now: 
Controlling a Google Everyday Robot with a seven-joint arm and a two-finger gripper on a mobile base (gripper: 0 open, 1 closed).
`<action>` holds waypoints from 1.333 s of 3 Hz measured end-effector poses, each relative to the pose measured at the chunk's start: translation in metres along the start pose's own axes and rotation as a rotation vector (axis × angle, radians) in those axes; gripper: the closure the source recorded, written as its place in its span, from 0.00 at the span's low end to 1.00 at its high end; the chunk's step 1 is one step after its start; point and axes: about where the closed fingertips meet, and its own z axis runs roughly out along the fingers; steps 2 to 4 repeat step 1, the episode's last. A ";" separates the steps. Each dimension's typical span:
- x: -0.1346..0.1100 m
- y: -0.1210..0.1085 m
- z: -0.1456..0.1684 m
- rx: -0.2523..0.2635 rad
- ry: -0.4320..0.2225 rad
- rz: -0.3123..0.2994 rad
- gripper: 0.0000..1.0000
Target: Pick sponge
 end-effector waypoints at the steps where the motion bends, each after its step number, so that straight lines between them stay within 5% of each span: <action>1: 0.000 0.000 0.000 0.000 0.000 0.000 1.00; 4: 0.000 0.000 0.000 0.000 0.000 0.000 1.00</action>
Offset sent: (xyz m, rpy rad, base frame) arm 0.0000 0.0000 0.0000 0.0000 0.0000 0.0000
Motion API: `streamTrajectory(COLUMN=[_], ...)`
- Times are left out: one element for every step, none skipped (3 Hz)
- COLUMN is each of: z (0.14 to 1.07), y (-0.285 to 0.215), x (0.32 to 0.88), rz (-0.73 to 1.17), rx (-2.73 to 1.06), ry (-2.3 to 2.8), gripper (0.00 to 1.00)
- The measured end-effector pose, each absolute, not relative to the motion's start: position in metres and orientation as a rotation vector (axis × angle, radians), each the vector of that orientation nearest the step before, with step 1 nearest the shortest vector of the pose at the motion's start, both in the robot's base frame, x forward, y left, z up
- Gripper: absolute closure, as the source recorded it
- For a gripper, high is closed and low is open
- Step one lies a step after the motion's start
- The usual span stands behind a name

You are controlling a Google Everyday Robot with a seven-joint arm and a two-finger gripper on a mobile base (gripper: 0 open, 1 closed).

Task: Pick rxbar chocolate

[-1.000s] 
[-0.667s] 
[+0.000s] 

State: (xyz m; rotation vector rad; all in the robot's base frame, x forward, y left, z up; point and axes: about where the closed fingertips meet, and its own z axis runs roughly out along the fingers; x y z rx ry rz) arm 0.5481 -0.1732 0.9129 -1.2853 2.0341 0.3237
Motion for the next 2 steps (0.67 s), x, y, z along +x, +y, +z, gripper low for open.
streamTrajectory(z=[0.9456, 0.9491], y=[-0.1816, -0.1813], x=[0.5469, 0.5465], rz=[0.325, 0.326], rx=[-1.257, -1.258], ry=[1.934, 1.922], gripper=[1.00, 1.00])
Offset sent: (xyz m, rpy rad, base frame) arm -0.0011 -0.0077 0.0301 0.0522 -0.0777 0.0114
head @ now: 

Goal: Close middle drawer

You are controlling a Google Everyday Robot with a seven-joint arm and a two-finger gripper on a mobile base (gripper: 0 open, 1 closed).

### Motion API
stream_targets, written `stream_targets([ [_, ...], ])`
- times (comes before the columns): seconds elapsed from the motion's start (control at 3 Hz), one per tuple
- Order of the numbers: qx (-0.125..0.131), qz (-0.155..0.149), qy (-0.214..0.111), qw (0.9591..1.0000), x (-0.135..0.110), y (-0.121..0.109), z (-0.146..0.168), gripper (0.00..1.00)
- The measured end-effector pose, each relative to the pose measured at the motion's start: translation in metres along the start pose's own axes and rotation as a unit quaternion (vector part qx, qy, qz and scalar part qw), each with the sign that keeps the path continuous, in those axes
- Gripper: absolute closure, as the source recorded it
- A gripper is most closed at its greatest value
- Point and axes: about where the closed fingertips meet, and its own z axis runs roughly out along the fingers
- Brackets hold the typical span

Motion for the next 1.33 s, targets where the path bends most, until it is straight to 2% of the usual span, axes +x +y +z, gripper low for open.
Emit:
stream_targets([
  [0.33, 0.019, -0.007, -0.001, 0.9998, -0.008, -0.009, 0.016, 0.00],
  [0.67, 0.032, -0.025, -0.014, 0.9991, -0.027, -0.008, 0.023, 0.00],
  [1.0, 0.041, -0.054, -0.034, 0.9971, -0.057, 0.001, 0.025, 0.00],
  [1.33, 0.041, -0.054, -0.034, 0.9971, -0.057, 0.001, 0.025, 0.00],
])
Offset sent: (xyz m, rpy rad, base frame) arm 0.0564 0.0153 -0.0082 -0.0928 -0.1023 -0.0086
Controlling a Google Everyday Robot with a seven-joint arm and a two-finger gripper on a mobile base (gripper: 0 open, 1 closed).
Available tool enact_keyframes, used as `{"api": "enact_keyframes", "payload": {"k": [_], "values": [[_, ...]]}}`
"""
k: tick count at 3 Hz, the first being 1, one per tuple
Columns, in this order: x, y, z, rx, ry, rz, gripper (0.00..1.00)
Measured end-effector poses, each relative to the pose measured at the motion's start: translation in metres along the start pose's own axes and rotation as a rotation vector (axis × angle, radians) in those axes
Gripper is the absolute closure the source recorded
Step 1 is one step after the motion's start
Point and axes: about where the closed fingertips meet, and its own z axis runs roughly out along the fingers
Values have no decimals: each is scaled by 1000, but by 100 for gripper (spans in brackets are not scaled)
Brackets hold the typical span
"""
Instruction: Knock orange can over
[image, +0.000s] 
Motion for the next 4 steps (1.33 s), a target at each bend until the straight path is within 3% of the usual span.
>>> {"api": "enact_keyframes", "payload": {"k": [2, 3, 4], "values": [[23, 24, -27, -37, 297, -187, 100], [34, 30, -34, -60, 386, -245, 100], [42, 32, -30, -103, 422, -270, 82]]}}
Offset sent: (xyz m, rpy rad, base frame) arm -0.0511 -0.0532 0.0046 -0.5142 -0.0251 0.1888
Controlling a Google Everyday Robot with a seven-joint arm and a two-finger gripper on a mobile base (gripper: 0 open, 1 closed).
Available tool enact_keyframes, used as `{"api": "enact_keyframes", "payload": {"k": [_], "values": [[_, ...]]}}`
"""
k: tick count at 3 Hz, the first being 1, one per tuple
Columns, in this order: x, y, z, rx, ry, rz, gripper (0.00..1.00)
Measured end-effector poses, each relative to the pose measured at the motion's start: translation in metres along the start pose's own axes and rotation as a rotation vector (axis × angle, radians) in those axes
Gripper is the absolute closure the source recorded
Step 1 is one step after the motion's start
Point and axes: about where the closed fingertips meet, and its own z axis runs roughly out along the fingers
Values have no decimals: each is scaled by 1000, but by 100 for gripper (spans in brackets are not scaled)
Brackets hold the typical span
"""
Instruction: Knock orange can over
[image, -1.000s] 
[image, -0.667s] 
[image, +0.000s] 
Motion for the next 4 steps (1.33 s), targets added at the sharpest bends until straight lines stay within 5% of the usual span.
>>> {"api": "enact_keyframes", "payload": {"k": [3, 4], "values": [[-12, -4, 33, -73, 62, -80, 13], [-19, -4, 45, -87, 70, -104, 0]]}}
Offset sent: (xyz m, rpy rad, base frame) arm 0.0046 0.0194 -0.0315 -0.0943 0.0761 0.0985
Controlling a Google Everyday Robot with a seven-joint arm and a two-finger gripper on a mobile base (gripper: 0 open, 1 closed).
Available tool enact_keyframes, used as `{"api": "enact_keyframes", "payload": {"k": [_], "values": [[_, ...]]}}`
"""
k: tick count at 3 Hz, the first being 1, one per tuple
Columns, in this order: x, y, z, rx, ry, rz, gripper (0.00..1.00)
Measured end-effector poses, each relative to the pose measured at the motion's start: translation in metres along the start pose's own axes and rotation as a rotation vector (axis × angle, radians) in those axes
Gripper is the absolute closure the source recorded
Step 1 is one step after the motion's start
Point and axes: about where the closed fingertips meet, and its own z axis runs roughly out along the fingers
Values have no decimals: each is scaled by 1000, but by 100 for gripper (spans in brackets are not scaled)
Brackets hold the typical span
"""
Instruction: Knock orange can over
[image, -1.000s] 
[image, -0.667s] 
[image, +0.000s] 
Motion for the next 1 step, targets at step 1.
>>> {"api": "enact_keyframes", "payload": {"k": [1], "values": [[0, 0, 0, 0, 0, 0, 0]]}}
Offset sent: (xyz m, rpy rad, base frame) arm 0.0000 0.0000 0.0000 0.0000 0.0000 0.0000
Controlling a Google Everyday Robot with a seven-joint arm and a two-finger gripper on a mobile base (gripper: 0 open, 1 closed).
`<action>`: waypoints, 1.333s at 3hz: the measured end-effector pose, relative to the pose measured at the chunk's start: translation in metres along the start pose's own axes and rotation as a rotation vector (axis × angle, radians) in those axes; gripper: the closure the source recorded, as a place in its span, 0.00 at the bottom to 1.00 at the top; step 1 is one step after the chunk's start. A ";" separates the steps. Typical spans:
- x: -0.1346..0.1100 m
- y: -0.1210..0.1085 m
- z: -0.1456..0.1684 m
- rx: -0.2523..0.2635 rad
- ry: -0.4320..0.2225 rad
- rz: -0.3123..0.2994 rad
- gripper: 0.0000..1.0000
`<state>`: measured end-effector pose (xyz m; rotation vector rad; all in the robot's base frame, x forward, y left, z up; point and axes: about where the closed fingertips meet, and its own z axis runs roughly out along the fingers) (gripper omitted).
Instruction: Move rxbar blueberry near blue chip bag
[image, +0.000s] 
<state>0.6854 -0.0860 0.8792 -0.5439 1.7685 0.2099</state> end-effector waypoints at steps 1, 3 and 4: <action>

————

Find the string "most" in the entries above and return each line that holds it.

- A gripper is most closed at its greatest value
Motion for the next 1.33 s, targets where the path bends most, until it is straight to 2% of the usual span, axes +x +y +z, gripper low for open.

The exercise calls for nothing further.